SAN FRANCISCO - Pharmaceutical giant Merck and an American laboratory announced progress Saturday in the design of an oral drug against COVID-19. Their antiviral has shown positive effects in reducing the viral load in current tests.
"Knowing that there is an unmet need for antiviral therapy for SARS-CoV-2, we are encouraged by these preliminary results," Wendy Painter, chief drug officer at Ridgeback Biotherapeutics, said in a statement.
Merck interrupted its work on two potential COVID-19 vaccines at the end of January but continues its research on two treatments against the disease, including molnupiravir, developed with the American company Ridgeback Bio.
The drug significantly reduced the viral load in patients after five days of treatment, the company said Saturday in a meeting with infectious-disease specialists.
Phase 2a of the test — the trials have three phases before possible marketing — was carried out on 202 out-of-hospital patients who had COVID-19 with symptoms. There was no alert in terms of safety, and "of the four serious incidents reported, none was considered in connection with the drug studied," the laboratory said.
Influenza drugs like oseltamivir (Tamiflu) and zanamivir (Relenza) are sometimes prescribed for seasonal flu, but research is struggling to find an antiviral for COVID-19.
The results of this study, "namely a more rapid decrease in the viral load in individuals with COVID-19 in the initial phase and who have received molnupiravir, are promising," assured William Fischer, one of the directors of the study and professor of medicine at the University of North Carolina.

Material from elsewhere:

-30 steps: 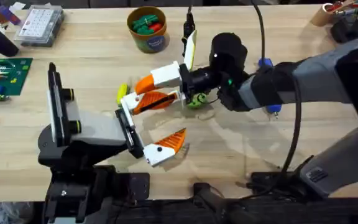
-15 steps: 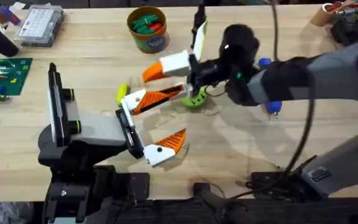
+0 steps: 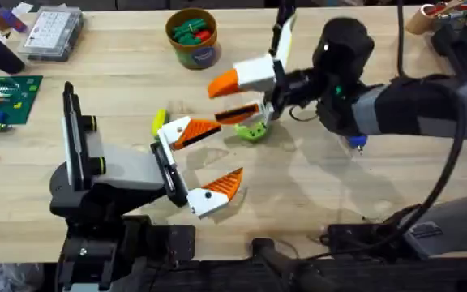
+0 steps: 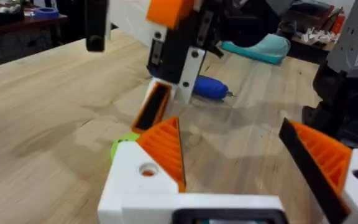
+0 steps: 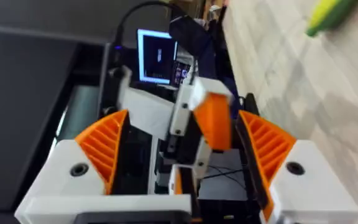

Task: Pick up the gripper from the table and insert it into the empty holder that is missing its gripper. Then pick up a screw, insert it into the mounting hole, and use the screwdriver to tighten it. Finally, clean up the table by picking up the vegetable and placing it into the bucket.

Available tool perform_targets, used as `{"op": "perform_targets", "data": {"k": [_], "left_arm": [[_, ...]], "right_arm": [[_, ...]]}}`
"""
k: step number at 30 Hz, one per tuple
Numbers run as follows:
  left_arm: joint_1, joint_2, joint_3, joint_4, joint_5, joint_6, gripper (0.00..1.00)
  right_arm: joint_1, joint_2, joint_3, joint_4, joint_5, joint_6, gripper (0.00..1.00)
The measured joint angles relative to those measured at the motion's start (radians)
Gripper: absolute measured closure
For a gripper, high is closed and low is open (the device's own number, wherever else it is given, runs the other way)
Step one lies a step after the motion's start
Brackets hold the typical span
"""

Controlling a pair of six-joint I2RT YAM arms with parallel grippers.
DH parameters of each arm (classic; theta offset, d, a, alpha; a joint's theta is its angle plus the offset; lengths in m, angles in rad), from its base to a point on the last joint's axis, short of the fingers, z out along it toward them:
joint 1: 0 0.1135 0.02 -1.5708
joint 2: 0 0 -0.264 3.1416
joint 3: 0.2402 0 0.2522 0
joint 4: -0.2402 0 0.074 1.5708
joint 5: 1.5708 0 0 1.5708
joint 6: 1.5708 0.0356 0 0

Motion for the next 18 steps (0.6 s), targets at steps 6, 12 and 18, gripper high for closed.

"If they are reinforced by additional studies, they could have important consequences in terms of public health, as the virus continues to spread and evolve in the world."
Merck is also working on a treatment called MK-711. The first results of clinical trials show a reduction of more than 50% in the risk of death or respiratory failure in hospitalized patients with moderate to severe forms of COVID-19, the group said at the end of January.